Le vieux bateau
Il était là, à quai, depuis longtemps déjà
Rêvassant solitaire aux appels des sirènes
Qui, dans les flots opaques, tourmentent les carènes.
Il se mourait à quai, pourrissant dans son bois.
Tous les oiseaux de mer, mouettes et goélands
Passaient de temps à autres, espiègles et pleins d’entrain,
Lui chanter les tempêtes, les rires des embruns
La java océane au cœur des rugissants.
A deux pas des amarres, à trois longueurs de bouts,
Eveillant son désir de longues ondulations,
La mer, lascivement, caresse sa flottaison
Puis d’une vague plus forte éclabousse la proue.
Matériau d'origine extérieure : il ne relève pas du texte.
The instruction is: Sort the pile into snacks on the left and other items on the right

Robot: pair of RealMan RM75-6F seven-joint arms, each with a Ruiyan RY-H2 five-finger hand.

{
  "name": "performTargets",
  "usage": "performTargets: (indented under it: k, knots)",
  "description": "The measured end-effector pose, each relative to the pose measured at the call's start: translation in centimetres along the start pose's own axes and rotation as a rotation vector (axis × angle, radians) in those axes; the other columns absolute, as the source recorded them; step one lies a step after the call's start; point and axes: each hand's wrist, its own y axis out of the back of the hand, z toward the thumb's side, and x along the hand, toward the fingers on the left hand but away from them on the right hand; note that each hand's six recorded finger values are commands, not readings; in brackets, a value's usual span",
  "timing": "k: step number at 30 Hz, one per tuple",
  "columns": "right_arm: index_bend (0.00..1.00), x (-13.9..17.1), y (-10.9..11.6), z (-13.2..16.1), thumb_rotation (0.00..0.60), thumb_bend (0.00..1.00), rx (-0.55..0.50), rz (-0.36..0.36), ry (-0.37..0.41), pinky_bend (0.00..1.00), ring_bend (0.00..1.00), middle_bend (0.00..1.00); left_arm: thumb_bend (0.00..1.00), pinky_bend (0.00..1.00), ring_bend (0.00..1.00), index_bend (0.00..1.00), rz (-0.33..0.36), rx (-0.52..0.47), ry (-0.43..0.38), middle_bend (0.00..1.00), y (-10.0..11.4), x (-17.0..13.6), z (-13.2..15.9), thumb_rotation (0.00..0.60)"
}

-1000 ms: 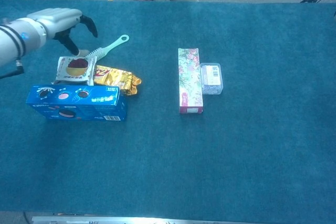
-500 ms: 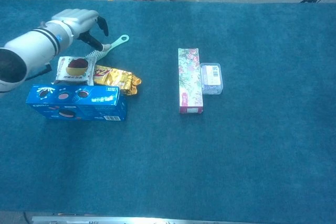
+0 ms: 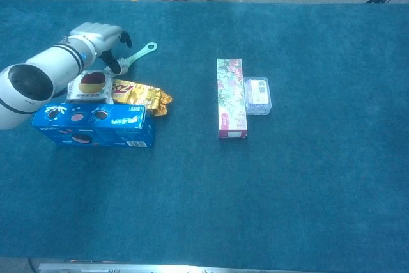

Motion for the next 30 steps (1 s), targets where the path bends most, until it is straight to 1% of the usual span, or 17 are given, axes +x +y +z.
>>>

Et tandis qu’elle se moque de le savoir en peine,
Au rythme des marrées elle fait vibrer son ventre,
L’envie se coule en lui il ne veut plus attendre,
À s’en décrocher l’ancre il tire sur ses chaines.
Le vieux bateau de bois n’a rompu qu’un lusin
Mais déjà il se dresse et prononce le mot oui :
Pour revivre les courses et voguer sur la nuit
Laissant dans son sillage l’odeur des vents marins.
Il était là, à quai, s’étant longtemps cru mort
Epave nostalgique des combats pour l’honneur
Il n’avait plus vingt ans mais entendait son cœur
Se battre pour la vie, pour qu’elle remonte à bord.